Written by Evan D. Sherwin

The key models used to conduct the primary analysis in the paper, e.g. the numbers underlying most figures in the paper. The model to run is "Regional Oil and gas Aerial Methane Synthesis model.ana" (ROAMS). The other two files are linked data modules, saved externally to reduce the file size, which contain 1 million well site emissions estimates from the Rutherford et al. simulation for each basin in this study.

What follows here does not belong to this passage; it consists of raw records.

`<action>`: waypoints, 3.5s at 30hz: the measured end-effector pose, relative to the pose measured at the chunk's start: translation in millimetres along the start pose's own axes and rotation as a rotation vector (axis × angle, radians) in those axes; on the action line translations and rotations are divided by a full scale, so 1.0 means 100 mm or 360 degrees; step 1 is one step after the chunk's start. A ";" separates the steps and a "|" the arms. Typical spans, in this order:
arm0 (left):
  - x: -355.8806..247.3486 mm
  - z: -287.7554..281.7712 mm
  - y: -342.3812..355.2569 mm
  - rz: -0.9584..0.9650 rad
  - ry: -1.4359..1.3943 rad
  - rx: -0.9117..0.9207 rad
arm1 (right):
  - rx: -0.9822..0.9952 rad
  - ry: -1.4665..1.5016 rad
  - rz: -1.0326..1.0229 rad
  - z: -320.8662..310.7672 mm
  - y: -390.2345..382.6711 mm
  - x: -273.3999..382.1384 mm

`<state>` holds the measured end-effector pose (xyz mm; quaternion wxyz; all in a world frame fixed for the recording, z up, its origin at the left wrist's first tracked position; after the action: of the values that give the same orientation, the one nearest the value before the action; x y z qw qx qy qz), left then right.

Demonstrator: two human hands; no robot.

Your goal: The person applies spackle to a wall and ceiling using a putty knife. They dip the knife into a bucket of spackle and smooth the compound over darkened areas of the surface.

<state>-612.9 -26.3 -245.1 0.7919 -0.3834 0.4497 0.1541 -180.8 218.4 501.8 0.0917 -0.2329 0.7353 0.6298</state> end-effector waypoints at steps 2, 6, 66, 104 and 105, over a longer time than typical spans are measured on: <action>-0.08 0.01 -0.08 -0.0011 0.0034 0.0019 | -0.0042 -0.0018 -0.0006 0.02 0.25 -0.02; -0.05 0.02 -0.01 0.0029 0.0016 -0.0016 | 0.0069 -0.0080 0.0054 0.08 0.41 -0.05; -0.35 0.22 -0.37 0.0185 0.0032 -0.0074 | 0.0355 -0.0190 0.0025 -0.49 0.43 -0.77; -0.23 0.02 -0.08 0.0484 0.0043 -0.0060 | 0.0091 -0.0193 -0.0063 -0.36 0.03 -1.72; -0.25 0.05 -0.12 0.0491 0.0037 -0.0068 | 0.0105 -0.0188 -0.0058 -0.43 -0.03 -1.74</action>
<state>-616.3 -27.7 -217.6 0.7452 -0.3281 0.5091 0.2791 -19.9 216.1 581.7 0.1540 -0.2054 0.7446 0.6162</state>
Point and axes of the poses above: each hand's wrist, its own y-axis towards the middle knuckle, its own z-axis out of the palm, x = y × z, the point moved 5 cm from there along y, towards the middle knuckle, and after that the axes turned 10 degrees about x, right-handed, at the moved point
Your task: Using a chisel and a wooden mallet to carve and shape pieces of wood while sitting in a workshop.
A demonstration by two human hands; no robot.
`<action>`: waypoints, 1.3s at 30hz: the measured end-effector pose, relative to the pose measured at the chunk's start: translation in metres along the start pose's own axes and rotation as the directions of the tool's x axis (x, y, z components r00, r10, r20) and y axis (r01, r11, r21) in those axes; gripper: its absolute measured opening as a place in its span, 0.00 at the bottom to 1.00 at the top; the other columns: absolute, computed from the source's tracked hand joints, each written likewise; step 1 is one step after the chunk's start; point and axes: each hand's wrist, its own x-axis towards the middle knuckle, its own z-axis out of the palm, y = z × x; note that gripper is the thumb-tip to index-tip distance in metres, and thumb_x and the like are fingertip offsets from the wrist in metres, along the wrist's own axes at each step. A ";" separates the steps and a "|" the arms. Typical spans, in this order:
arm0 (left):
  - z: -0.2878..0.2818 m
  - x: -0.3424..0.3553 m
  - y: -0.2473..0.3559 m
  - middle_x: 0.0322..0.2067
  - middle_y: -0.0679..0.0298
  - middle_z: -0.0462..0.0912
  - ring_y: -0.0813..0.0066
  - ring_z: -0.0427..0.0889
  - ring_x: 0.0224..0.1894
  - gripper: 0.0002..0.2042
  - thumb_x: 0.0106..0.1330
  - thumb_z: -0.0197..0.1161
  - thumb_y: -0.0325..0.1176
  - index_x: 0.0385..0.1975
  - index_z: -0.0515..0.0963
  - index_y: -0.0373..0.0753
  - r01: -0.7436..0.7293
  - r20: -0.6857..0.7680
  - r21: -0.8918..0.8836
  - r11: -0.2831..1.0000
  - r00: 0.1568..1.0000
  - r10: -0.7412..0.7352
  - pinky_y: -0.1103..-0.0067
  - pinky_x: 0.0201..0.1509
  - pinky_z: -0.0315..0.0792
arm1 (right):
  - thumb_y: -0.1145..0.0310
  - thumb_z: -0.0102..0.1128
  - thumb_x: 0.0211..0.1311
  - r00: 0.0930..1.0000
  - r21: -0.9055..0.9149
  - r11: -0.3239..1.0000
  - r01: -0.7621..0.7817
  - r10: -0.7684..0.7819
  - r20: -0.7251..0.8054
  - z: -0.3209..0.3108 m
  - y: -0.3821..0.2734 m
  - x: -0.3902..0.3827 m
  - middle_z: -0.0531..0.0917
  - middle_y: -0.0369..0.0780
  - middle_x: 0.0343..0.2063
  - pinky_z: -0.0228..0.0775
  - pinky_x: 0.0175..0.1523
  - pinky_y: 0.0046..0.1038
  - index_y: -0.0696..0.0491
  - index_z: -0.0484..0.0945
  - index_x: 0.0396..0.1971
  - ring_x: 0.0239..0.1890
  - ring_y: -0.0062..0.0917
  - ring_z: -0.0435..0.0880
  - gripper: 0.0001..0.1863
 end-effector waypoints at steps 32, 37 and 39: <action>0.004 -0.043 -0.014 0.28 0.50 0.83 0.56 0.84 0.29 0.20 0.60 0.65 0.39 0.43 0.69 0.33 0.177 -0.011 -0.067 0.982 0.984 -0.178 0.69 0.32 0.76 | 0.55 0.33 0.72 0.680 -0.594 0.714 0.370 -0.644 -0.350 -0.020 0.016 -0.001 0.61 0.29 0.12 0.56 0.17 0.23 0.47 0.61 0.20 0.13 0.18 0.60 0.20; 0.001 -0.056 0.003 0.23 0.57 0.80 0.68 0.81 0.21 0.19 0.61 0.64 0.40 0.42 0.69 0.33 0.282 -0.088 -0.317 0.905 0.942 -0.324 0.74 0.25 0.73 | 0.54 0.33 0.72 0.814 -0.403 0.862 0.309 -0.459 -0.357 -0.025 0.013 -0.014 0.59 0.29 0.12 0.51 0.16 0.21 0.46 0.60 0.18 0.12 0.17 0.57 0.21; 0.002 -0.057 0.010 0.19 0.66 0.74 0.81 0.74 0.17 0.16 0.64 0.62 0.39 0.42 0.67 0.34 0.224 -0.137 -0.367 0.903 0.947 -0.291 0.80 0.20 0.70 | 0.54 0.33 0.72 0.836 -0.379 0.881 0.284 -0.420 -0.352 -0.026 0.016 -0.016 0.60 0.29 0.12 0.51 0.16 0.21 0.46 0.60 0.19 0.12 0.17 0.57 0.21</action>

The model contains comprehensive embedded documentation, explaining every operation in the code. Code is structured in an influence diagram, displaying the underlying relationships between variables. The opening screen is a user interface for running the model and viewing key results. The dark blue rectangles with rounded edges and thick black outlines are modules, like folders, which contain other variables and can be opened by double-clicking.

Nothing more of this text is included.